(Data to use Opens)
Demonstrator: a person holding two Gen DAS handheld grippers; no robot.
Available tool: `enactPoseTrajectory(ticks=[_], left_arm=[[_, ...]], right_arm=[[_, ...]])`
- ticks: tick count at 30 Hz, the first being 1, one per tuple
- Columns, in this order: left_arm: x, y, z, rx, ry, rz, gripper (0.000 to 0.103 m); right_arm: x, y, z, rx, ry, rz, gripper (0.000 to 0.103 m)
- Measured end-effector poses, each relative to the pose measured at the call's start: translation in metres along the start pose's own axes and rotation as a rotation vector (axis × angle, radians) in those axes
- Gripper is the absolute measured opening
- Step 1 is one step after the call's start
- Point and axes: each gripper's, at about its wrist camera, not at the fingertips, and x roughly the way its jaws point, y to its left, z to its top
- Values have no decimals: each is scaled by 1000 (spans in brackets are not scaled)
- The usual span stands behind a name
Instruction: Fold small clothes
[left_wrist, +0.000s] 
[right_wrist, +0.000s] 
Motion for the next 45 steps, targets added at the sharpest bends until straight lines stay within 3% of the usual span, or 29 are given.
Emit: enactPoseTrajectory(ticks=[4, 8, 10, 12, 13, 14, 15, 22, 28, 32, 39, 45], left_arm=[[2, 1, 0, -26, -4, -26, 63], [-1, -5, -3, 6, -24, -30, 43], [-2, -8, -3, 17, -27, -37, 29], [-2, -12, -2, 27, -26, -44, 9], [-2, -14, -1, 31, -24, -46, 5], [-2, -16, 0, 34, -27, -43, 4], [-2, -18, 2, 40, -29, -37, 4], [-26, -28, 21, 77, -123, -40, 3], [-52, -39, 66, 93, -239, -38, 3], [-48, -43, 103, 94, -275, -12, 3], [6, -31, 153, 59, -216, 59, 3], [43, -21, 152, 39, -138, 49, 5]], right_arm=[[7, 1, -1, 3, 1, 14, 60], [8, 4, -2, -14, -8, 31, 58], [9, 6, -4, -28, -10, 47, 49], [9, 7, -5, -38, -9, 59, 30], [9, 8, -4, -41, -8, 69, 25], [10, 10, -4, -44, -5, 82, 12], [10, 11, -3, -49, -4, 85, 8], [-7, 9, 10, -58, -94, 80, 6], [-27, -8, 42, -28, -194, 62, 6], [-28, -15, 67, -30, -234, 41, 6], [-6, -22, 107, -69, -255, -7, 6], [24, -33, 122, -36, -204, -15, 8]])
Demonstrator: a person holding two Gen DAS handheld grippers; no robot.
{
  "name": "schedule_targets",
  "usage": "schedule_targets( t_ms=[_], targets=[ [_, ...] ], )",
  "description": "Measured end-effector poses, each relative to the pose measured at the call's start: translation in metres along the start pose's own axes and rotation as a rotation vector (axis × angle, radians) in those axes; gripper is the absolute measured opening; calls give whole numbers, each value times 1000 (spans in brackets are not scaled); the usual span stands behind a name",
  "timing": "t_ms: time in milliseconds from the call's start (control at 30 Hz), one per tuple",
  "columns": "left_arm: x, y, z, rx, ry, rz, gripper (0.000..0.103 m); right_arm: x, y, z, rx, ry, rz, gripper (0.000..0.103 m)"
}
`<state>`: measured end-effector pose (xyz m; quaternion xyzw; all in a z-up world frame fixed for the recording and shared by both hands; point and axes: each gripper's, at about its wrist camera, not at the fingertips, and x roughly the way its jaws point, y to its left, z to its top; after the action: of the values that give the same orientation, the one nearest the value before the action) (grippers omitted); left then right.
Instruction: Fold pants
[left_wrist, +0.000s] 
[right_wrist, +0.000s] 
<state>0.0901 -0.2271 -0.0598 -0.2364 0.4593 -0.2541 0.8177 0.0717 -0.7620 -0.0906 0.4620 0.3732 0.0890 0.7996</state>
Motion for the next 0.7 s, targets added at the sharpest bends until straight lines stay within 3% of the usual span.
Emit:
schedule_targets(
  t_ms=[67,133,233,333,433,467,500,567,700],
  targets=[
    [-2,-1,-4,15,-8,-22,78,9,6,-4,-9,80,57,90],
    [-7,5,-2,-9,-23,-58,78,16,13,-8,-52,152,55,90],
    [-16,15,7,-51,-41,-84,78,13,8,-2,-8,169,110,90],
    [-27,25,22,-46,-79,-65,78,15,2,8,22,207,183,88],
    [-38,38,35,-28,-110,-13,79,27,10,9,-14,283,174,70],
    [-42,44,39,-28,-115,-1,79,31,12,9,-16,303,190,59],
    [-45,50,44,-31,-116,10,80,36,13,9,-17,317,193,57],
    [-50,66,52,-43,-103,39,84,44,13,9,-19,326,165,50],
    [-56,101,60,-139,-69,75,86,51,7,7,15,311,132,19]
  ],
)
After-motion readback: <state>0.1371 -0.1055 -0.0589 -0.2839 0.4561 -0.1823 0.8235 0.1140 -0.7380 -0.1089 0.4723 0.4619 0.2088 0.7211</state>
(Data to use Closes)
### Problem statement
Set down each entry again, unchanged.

### Result below
Demonstrator: a person holding two Gen DAS handheld grippers; no robot.
Available tool: `enactPoseTrajectory(ticks=[_], left_arm=[[_, ...]], right_arm=[[_, ...]])`
- ticks: tick count at 30 Hz, the first being 1, one per tuple
- Columns, in this order: left_arm: x, y, z, rx, ry, rz, gripper (0.000 to 0.103 m); right_arm: x, y, z, rx, ry, rz, gripper (0.000 to 0.103 m)
- Measured end-effector poses, each relative to the pose measured at the call's start: translation in metres along the start pose's own axes and rotation as a rotation vector (axis × angle, radians) in those axes
- Gripper is the absolute measured opening
- Step 1 is one step after the call's start
- Point and axes: each gripper's, at about its wrist camera, not at the fingertips, and x roughly the way its jaws point, y to its left, z to its top
- Values have no decimals: each is scaled by 1000 (spans in brackets are not scaled)
- The usual span stands behind a name
Instruction: Fold small clothes
[left_wrist, +0.000s] 
[right_wrist, +0.000s] 
Motion for the next 45 steps, targets added at the sharpest bends until straight lines stay within 3% of the usual span, or 29 are given.
Emit: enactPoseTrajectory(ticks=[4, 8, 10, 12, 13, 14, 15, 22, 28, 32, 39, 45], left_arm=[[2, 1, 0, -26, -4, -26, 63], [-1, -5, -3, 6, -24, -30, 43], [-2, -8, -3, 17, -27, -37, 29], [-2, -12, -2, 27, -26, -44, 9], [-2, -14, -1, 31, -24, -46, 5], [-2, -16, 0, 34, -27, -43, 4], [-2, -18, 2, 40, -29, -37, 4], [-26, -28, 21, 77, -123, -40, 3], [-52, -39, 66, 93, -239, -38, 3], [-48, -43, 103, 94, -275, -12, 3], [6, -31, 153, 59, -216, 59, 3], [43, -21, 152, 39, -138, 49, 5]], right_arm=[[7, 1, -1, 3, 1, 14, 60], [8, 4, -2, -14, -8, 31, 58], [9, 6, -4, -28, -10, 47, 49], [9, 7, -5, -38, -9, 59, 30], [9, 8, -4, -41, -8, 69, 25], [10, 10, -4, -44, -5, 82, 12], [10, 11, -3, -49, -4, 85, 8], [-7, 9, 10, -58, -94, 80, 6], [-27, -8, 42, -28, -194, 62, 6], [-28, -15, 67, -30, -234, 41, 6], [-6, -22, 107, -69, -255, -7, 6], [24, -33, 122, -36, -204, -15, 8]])
Demonstrator: a person holding two Gen DAS handheld grippers; no robot.
{
  "name": "schedule_targets",
  "usage": "schedule_targets( t_ms=[_], targets=[ [_, ...] ], )",
  "description": "Measured end-effector poses, each relative to the pose measured at the call's start: translation in metres along the start pose's own axes and rotation as a rotation vector (axis × angle, radians) in those axes; gripper is the absolute measured opening; calls give whole numbers, each value times 1000 (spans in brackets are not scaled); the usual span stands behind a name",
  "timing": "t_ms: time in milliseconds from the call's start (control at 30 Hz), one per tuple",
  "columns": "left_arm: x, y, z, rx, ry, rz, gripper (0.000..0.103 m); right_arm: x, y, z, rx, ry, rz, gripper (0.000..0.103 m)"
}
`<state>`: measured end-effector pose (xyz m; quaternion xyzw; all in a z-up world frame fixed for the recording and shared by both hands; point and axes: each gripper's, at about its wrist camera, not at the fingertips, and x roughly the way its jaws point, y to its left, z to its top; after the action: of the values that give the same orientation, the one nearest the value before the action) (grippers omitted); left then right.
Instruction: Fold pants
[left_wrist, +0.000s] 
[right_wrist, +0.000s] 
<state>0.0901 -0.2271 -0.0598 -0.2364 0.4593 -0.2541 0.8177 0.0717 -0.7620 -0.0906 0.4620 0.3732 0.0890 0.7996</state>
Motion for the next 0.7 s, targets added at the sharpest bends until straight lines stay within 3% of the usual span.
Emit:
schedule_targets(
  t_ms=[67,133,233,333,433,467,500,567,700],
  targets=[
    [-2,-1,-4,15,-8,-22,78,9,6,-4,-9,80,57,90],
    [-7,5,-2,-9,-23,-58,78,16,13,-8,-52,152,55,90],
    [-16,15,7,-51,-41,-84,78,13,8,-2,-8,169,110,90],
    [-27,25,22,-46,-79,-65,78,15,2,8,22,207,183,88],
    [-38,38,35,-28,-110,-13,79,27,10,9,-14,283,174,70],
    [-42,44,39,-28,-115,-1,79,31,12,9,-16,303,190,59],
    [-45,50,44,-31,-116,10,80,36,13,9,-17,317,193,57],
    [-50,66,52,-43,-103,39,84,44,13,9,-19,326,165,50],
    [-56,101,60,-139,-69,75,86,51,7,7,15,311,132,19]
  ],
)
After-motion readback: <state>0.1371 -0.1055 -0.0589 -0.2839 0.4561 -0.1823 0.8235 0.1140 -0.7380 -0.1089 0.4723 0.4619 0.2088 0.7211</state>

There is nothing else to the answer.